Increasingly, there is a trend toward developing the active proliferation of LLPS droplets to mimic life cycles of growth, replication and division orchestrated by non-equilibrium complex molecular networks. To achieve this, dissipative conditions have been coupled to coacervation processes enabling droplets that resist Ostwald ripening21 and perform “species selection” in an artificial evolutionary scenario73. For example, Muneyuki et al. constructed peptide-based droplet protocells that are able to undergo steady growth–division cycles74 (Fig. 5a). Oligomerization of amino acid thioester precursors results in formation of peptides and concomitant coacervation that can grow and divide upon periodic supply of precursors and mechanical agitation. Additionally, the protocells actively recruit RNA molecules to protect themselves from dissolution by destabilizing lipids. This system could be further explored by adding mutation and selection mechanisms to achieve Darwinian evolution of the protocells: that is, self-sustained droplets with increased complexity adapt to the environment and eventually obtain new functions75.
a The amino acid thioester is oligomerized to produce a peptide and acts as a source of “nutrition”. A physical stimulus causes droplet division while self-reproduction occurs by incorporation of the nutrients. Adapted with permission from Copyright © 2021, Nature Publishing Group74. b Immobilized artificial metalloenzymes (ArM) catalyzes an DNA-orthogonal uncaging reaction in DNA protocells (PCs). The uncaged product induces swelling and destabilizes DNA force-sensing modules (installed in the PCs), further triggering the fluorescence output and the membrane dynamization of the protocells. Adapted with permission from Copyright © 2020, Nature Publishing Group61. c Oscillatory transformation of membraneless microdroplets from LLPS of metallosurfactants (top) and spherical micelles (bottom) by coupling salt-induced coacervation with the BZ reaction in which RuC9 (the metallosurfactant with a ruthenium (II) tris(bipyridine) complex headgroup and two nonyl tails) serves as a catalyst and is repeatedly switched between the oxidized (RuIIIC9) and reduced states (RuIIC9). d Optical microscopy images of repeated death/regeneration cycles of droplets; e A gradual increase in droplet size is noted at both oxidized and reduced states.
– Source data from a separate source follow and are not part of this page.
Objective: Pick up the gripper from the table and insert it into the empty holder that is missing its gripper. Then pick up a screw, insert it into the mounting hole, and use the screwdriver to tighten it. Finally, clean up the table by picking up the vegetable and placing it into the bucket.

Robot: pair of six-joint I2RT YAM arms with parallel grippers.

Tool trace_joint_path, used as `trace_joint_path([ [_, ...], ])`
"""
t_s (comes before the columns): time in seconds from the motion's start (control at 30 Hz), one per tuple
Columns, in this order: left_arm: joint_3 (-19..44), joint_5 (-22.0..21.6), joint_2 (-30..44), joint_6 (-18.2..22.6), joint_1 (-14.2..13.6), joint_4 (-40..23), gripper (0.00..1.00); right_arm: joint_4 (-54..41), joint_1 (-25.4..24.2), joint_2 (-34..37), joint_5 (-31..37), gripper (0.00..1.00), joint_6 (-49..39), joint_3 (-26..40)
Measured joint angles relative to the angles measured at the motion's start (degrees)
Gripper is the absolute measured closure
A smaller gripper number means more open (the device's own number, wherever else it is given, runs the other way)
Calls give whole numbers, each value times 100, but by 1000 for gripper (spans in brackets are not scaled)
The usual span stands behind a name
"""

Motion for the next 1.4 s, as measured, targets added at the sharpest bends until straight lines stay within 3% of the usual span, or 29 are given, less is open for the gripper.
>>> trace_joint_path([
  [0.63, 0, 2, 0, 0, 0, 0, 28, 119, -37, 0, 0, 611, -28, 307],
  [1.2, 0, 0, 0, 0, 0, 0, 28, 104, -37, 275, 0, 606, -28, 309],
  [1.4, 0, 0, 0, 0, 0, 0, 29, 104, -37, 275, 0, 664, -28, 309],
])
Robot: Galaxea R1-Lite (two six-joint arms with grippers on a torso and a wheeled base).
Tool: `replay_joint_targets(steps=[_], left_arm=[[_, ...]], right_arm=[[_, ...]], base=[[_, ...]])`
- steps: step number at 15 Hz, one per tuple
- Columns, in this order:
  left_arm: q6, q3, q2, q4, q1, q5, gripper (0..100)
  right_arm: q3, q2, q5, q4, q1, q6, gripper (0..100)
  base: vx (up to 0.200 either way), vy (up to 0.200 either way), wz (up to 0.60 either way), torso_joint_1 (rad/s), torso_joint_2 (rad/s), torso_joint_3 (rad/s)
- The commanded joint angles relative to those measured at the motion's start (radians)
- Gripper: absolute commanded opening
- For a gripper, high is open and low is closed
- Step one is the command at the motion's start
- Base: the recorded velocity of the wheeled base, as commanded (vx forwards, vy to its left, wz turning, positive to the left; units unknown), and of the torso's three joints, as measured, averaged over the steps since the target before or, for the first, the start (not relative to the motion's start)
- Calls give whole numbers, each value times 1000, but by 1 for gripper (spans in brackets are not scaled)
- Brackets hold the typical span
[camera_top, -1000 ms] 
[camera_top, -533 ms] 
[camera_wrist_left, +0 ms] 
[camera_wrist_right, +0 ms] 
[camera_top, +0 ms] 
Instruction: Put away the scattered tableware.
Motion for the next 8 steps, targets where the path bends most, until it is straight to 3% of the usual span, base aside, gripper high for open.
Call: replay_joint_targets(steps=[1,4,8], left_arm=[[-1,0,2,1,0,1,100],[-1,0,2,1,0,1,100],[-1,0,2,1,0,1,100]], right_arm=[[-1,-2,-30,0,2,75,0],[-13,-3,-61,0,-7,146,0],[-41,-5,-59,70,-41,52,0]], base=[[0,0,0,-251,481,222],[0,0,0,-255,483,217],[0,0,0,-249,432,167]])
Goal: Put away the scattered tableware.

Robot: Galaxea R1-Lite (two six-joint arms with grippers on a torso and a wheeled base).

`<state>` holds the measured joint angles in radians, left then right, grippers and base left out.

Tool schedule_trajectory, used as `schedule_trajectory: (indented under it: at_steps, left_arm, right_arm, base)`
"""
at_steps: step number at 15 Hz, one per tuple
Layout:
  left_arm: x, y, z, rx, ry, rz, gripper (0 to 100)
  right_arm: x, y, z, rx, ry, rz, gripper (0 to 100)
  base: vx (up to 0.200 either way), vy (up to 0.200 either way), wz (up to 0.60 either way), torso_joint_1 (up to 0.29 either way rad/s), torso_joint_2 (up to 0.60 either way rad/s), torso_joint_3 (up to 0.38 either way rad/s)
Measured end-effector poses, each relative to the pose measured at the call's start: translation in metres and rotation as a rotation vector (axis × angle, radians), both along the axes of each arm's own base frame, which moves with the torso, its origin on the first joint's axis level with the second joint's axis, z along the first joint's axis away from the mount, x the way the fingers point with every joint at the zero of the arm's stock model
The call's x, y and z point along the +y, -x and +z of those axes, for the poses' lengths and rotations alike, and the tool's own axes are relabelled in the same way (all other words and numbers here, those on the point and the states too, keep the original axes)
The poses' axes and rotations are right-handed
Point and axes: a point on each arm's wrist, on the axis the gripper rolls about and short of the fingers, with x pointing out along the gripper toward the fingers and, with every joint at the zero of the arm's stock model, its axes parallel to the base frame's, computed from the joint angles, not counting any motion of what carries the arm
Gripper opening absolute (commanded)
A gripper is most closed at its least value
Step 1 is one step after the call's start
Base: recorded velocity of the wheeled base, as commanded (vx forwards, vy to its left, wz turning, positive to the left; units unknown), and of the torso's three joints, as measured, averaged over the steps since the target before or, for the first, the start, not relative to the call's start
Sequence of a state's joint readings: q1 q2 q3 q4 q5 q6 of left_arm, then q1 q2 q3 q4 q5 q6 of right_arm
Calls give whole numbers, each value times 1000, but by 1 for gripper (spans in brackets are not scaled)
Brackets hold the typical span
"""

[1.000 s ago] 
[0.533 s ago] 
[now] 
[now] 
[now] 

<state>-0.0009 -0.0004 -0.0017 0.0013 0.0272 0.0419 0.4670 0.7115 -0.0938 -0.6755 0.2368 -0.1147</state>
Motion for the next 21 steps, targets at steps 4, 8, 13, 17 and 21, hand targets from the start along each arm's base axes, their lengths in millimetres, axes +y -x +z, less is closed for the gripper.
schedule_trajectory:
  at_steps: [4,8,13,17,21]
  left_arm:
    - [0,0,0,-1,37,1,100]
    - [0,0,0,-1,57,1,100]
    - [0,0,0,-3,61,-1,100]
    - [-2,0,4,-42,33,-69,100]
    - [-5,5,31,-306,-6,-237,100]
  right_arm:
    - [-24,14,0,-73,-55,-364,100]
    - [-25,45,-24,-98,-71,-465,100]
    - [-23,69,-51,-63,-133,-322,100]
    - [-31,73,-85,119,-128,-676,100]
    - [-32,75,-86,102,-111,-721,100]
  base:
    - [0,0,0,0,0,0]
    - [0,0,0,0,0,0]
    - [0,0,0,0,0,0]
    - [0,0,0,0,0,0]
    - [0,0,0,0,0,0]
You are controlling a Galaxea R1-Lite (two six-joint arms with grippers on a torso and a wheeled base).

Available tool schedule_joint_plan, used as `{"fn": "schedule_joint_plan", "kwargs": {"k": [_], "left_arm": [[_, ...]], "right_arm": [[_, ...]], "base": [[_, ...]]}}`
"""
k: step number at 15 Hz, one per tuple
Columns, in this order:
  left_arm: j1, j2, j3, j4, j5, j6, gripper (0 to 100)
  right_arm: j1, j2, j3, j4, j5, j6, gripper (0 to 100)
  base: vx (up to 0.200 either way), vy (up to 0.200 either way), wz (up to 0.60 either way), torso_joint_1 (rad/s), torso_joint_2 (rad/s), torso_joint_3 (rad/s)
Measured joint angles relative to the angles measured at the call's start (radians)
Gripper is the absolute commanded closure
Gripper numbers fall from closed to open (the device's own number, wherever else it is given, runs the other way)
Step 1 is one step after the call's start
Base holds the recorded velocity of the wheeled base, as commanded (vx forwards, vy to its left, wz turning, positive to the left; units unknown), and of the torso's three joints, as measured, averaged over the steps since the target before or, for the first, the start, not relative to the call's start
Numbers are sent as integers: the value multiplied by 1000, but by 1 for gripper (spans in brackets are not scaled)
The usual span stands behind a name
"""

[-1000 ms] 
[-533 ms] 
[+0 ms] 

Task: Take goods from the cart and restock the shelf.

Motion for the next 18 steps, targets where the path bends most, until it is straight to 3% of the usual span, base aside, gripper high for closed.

Scale bars: (d) 5 μm; (e) 1 μm. Adapted with permission from Copyright © 2023, Wiley-VCH GmbH81.
Besides small molecules, peptides and proteins, DNA may offer alternative strategies to form LLPS droplets by electrostatic interactions76 or via programmable base pairing interactions. It has been demonstrated that the dynamic functions of DNA droplets including fusion and fission can be controlled by rational sequence design8. Using chemical fueling and enzymatic reactions, DNA-based droplets exhibit transient structures with tunable lifetimes77. In another example, Walther et al. introduce abiotic catalytic activities in DNA protocells, allowing the processing of non-DNA signals and giving morphological protocellular changes as response. Artificial metalloenzymes localized inside the DNA droplets activate the precursor via ring-closing metathesis giving rise to a DNA-duplex-weakening product, which can interact with droplet components for dynamic behaviors such as growth, adhesion and fusion61 (Fig. 5b). This work demonstrates the potential to build responsive DNA-based droplets that are compatible with various inputs and outputs, such as small molecules78,79 and proteins80.
Oscillatory phenomena is abundant in biological systems across different scales: from metabolic and biochemical oscillations to embryonic oscillators and circadian clock. A recent development has mimicked oscillating behaviors using coacervates81 based on an amphiphilic metal-organic complex that only phase separates when the metal is in a reduced oxidation state (Fig. 5c). Using the Belousov–Zhabotinsky (BZ) reaction to periodically switch the redox states of the metal results in oscillation of the droplets in expansion-contraction-dissociation cycles (Fig. 5d). Due to the transient sequestration ability during oscillation, this work provides opportunities for producing smart microrobots that can periodically release cargos. However, the metal-organic complex functions as both a component of the oscillators and the coacervates, which requires careful optimization. Alternatively, a small molecule oscillator has been demonstrated to catalyze an independent reaction without affecting its oscillating properities82, which could minimize the interference between oscillation and coacervation of the aforementioned systems.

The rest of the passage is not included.